Standard Telecommunication Laboratories was the UK research centre for Standard Telephones and Cables (STC).
Initially based in Enfield, North London, and moved to Harlow Essex in 1959. STC was a subsidiary of ITT.

Notable Achievements
It is now recognised as the birthplace of optical fibre communications, for it is here that Sir Charles K. Kao, George Hockham and others pioneered the use of single-mode optical fibre made from low loss glass. In 2009 Charles Kao was awarded the 2009 Nobel Prize in Physics, for pioneering optical fibre communication.
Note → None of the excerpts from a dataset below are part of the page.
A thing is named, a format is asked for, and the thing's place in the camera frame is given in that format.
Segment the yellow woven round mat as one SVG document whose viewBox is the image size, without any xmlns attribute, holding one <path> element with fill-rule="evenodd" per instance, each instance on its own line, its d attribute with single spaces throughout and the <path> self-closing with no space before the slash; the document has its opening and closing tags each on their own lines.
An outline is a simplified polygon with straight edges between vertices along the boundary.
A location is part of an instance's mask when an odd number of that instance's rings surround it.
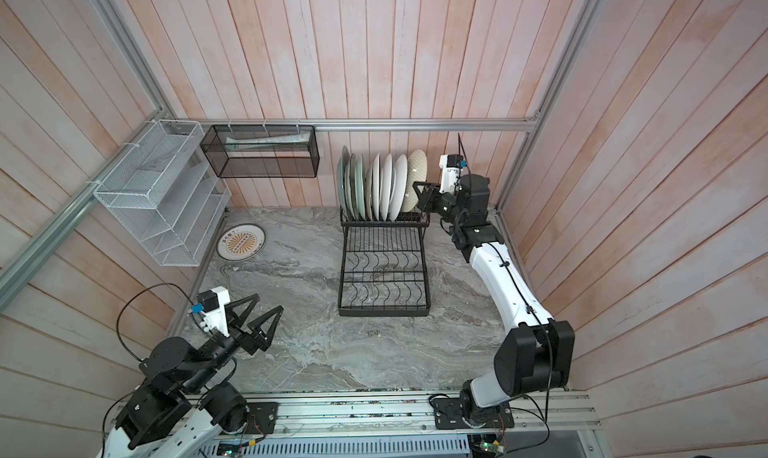
<svg viewBox="0 0 768 458">
<path fill-rule="evenodd" d="M 414 189 L 416 182 L 424 182 L 427 178 L 428 160 L 423 150 L 414 151 L 408 158 L 408 176 L 406 190 L 401 207 L 402 213 L 411 212 L 418 203 L 418 197 Z"/>
</svg>

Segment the dark green rim plate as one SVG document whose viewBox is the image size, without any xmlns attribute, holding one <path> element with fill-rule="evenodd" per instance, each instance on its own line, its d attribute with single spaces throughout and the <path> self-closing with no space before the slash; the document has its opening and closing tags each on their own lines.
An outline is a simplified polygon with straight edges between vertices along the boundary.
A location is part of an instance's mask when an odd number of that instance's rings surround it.
<svg viewBox="0 0 768 458">
<path fill-rule="evenodd" d="M 408 158 L 401 155 L 396 161 L 394 168 L 394 185 L 392 187 L 391 199 L 389 204 L 388 220 L 394 222 L 402 208 L 406 183 L 408 178 Z"/>
</svg>

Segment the white plate black outline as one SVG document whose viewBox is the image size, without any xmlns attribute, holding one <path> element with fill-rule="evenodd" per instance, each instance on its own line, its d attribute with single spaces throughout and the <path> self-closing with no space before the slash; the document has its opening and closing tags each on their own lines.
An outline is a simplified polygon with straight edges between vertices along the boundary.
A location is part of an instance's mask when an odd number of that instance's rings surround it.
<svg viewBox="0 0 768 458">
<path fill-rule="evenodd" d="M 384 159 L 380 169 L 380 197 L 379 212 L 380 219 L 387 221 L 389 217 L 389 206 L 391 200 L 392 188 L 392 155 L 389 154 Z"/>
</svg>

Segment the orange sunburst plate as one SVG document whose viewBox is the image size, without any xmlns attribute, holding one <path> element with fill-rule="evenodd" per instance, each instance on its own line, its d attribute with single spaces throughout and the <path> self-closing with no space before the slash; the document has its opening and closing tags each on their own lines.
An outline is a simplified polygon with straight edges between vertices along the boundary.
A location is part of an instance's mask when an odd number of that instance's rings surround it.
<svg viewBox="0 0 768 458">
<path fill-rule="evenodd" d="M 237 225 L 225 231 L 217 242 L 218 255 L 227 261 L 243 261 L 258 253 L 266 242 L 264 230 L 254 224 Z"/>
<path fill-rule="evenodd" d="M 380 220 L 380 155 L 377 154 L 371 165 L 371 206 L 372 220 Z"/>
</svg>

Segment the black round plate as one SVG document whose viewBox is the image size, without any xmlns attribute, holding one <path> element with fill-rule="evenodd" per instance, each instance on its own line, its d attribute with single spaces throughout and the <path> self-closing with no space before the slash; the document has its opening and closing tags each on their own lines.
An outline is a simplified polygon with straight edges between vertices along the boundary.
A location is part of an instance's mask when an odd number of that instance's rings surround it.
<svg viewBox="0 0 768 458">
<path fill-rule="evenodd" d="M 369 167 L 364 176 L 364 201 L 365 201 L 365 218 L 367 221 L 372 221 L 373 216 L 373 209 L 372 209 L 372 194 L 373 194 L 373 184 L 372 184 L 372 178 L 373 178 L 373 170 L 371 167 Z"/>
</svg>

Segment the light green flower plate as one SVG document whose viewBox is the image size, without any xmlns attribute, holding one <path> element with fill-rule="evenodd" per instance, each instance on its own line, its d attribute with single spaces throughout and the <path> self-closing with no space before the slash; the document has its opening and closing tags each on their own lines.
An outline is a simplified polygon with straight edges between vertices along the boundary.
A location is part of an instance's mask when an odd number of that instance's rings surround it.
<svg viewBox="0 0 768 458">
<path fill-rule="evenodd" d="M 364 194 L 364 166 L 360 156 L 354 156 L 353 160 L 354 192 L 357 220 L 366 219 L 365 194 Z"/>
</svg>

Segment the cream floral plate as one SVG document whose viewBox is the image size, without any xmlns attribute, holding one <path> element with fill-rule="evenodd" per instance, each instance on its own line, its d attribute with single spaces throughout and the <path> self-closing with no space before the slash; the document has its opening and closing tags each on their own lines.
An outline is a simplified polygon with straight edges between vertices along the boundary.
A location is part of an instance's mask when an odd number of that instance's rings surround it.
<svg viewBox="0 0 768 458">
<path fill-rule="evenodd" d="M 356 192 L 354 190 L 355 185 L 355 178 L 354 178 L 354 167 L 355 167 L 355 158 L 356 156 L 352 154 L 348 160 L 347 166 L 346 166 L 346 191 L 347 191 L 347 201 L 348 201 L 348 210 L 350 221 L 356 221 L 358 219 L 358 213 L 357 213 L 357 204 L 356 204 Z"/>
</svg>

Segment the black wire dish rack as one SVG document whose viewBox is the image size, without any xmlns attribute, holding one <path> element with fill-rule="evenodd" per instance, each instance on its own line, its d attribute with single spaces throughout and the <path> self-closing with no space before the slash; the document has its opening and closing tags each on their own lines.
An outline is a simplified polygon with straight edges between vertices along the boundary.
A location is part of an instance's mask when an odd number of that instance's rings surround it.
<svg viewBox="0 0 768 458">
<path fill-rule="evenodd" d="M 425 317 L 431 309 L 424 248 L 428 215 L 394 222 L 340 216 L 343 253 L 337 307 L 345 317 Z"/>
</svg>

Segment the large teal green plate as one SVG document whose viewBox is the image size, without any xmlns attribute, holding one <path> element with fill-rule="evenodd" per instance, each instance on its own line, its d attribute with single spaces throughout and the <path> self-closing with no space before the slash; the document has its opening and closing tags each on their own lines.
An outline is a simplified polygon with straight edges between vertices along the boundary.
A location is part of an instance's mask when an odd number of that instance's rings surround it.
<svg viewBox="0 0 768 458">
<path fill-rule="evenodd" d="M 348 148 L 346 146 L 343 146 L 341 157 L 339 158 L 339 161 L 337 164 L 337 191 L 338 191 L 338 199 L 341 207 L 342 217 L 344 220 L 349 218 L 349 208 L 347 203 L 346 184 L 345 184 L 345 172 L 346 172 L 346 166 L 349 158 L 350 158 L 350 155 L 349 155 Z"/>
</svg>

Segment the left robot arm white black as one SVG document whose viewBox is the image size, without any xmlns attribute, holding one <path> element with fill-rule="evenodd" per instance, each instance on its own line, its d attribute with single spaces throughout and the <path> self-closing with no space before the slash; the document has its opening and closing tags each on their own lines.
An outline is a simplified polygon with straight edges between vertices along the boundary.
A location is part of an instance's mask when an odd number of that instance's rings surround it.
<svg viewBox="0 0 768 458">
<path fill-rule="evenodd" d="M 254 355 L 272 345 L 284 309 L 250 316 L 253 294 L 234 300 L 224 287 L 198 294 L 189 315 L 208 337 L 200 347 L 174 336 L 140 360 L 143 382 L 125 396 L 114 425 L 102 430 L 102 457 L 196 457 L 221 434 L 237 438 L 228 456 L 265 440 L 275 429 L 278 405 L 249 402 L 229 377 L 211 381 L 235 355 Z"/>
</svg>

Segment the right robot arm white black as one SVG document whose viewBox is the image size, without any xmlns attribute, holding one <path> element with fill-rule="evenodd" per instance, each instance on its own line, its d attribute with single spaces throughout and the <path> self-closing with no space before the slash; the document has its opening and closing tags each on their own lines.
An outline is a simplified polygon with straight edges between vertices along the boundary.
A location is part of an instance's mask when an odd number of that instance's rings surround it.
<svg viewBox="0 0 768 458">
<path fill-rule="evenodd" d="M 535 298 L 500 232 L 488 220 L 489 180 L 468 174 L 452 191 L 426 182 L 416 182 L 413 189 L 419 210 L 436 213 L 447 223 L 451 241 L 488 289 L 506 332 L 493 369 L 462 387 L 463 419 L 478 426 L 518 396 L 565 387 L 575 332 Z"/>
</svg>

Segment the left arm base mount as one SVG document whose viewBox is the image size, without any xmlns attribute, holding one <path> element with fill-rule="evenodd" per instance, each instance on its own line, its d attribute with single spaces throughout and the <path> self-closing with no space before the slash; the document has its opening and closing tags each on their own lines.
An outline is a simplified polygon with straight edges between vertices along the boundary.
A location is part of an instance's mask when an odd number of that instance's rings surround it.
<svg viewBox="0 0 768 458">
<path fill-rule="evenodd" d="M 274 432 L 279 403 L 248 401 L 231 383 L 220 383 L 202 397 L 199 408 L 226 433 L 264 436 Z"/>
</svg>

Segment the horizontal aluminium wall rail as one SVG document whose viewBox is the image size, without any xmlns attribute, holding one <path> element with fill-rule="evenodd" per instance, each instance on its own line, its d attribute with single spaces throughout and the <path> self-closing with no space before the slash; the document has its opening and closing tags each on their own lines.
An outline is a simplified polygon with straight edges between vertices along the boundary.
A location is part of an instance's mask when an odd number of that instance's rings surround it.
<svg viewBox="0 0 768 458">
<path fill-rule="evenodd" d="M 168 122 L 199 123 L 204 129 L 211 126 L 311 127 L 316 132 L 531 132 L 538 126 L 534 118 L 168 119 Z"/>
</svg>

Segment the black mesh wall basket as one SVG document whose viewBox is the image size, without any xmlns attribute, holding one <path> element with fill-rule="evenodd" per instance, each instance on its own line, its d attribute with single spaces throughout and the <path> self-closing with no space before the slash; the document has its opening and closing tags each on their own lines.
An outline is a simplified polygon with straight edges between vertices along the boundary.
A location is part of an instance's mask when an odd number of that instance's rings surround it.
<svg viewBox="0 0 768 458">
<path fill-rule="evenodd" d="M 224 179 L 314 178 L 320 162 L 315 130 L 303 125 L 213 125 L 201 149 Z"/>
</svg>

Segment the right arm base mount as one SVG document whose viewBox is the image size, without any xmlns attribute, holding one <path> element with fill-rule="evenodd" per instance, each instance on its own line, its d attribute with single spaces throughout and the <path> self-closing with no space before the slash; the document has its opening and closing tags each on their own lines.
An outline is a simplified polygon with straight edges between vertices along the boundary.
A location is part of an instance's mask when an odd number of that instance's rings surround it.
<svg viewBox="0 0 768 458">
<path fill-rule="evenodd" d="M 473 401 L 468 386 L 460 391 L 458 397 L 435 393 L 430 395 L 427 401 L 433 410 L 435 427 L 438 430 L 470 428 L 506 430 L 514 427 L 514 418 L 509 406 L 478 407 Z"/>
</svg>

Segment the aluminium front rail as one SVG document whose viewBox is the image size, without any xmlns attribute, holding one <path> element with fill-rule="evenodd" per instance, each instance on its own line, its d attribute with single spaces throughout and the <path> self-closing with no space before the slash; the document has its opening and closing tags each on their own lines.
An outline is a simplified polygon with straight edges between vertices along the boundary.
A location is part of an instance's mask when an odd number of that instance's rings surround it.
<svg viewBox="0 0 768 458">
<path fill-rule="evenodd" d="M 275 429 L 265 440 L 386 435 L 481 435 L 510 439 L 516 433 L 593 430 L 601 423 L 584 393 L 533 393 L 510 401 L 514 427 L 438 430 L 428 397 L 439 392 L 396 390 L 368 392 L 243 394 L 248 401 L 278 402 Z"/>
</svg>
Another famous name associated with STL is Alec Reeves, previously famous for inventing pulse-code modulation while working at the Paris labs of the parent company ITT in 1938, and for his invention of the wartime bomber navigation system OBOE. Alec headed a team working on various means of optical communication, prior to the emergence of glass optical fibre as the leading contender.

Ownership
In 1991, the laboratories became a part of Bell Northern Research (BNR), following the acquisition of STC by Northern Telecom, which later became Nortel.

Nortel subsequently encountered financial difficulties, and was broken up and sold off. The last remnants of the laboratories at the Harlow, Essex site, have now disappeared.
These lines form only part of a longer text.